Limitations and Outlook
The test scenarios, in simulation as well as real-world, provide valuable insights into limitations of the controller and illustrate how modifications to the algorithm might improvide performance. The greatest limitation is to be seen in the Kinematic Bicycle Model which doesn't account for a number of physical effects such as torque, traction and tire slip. Moreover, the car is assumed to be velocity-controlled, neglecting the dynamics of the low-level speed controller. We are looking to extend the implementation to include a dynamic bicycle model in the future. We expect a more advanced model to significantly increase the performance on Time-Optimal Driving. Using the current model, optimality corresponds to finding the shortest path. The algorithm is expected to display much more realistic behaviour upon the inclusion of additional physical effects.

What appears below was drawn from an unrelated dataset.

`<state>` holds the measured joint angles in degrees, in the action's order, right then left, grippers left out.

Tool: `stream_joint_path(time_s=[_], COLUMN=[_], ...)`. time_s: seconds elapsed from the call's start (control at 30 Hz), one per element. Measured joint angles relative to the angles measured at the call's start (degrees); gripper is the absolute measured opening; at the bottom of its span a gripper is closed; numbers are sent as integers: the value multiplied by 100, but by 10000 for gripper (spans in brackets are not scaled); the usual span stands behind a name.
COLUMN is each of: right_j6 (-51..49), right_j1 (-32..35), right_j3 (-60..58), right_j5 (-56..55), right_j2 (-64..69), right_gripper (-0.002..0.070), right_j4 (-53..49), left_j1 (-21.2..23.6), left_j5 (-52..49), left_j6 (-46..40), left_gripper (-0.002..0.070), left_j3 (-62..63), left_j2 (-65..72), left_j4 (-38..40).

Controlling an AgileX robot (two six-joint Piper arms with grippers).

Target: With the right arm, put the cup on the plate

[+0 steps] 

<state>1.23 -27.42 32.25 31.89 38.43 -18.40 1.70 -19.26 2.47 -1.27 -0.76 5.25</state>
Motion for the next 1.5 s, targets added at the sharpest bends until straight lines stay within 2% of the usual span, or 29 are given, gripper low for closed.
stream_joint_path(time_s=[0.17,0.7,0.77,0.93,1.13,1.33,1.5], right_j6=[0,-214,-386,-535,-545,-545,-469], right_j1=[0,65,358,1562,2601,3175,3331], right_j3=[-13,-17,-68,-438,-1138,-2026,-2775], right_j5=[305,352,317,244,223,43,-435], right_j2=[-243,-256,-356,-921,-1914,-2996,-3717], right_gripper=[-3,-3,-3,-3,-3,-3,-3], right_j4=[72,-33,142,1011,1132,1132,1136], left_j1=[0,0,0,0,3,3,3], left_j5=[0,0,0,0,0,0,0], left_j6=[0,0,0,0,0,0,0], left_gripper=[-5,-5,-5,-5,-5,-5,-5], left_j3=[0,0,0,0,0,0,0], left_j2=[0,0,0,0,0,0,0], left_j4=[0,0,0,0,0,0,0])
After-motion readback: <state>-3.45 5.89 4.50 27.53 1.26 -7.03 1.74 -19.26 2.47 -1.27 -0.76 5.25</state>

A second limitation is related to the task of obstacle avoidance. The avoidance maneuver is entirely based on modifying the constraints of the optimization problem, limiting the allowed deviation from the center-line to the drivable area. This algorithm proves to work very well in simulation. However, uncertainties in the LiDAR measurements which lead to spurious elements in the dynamically updated map data, can lead to inconsitencies in the prediction. This is especially problematic in the case of obstacles that can be avoided on both sides. We are looking to introduce a more robust update of the driveable area constraints that ensures consistency across prediction horizons.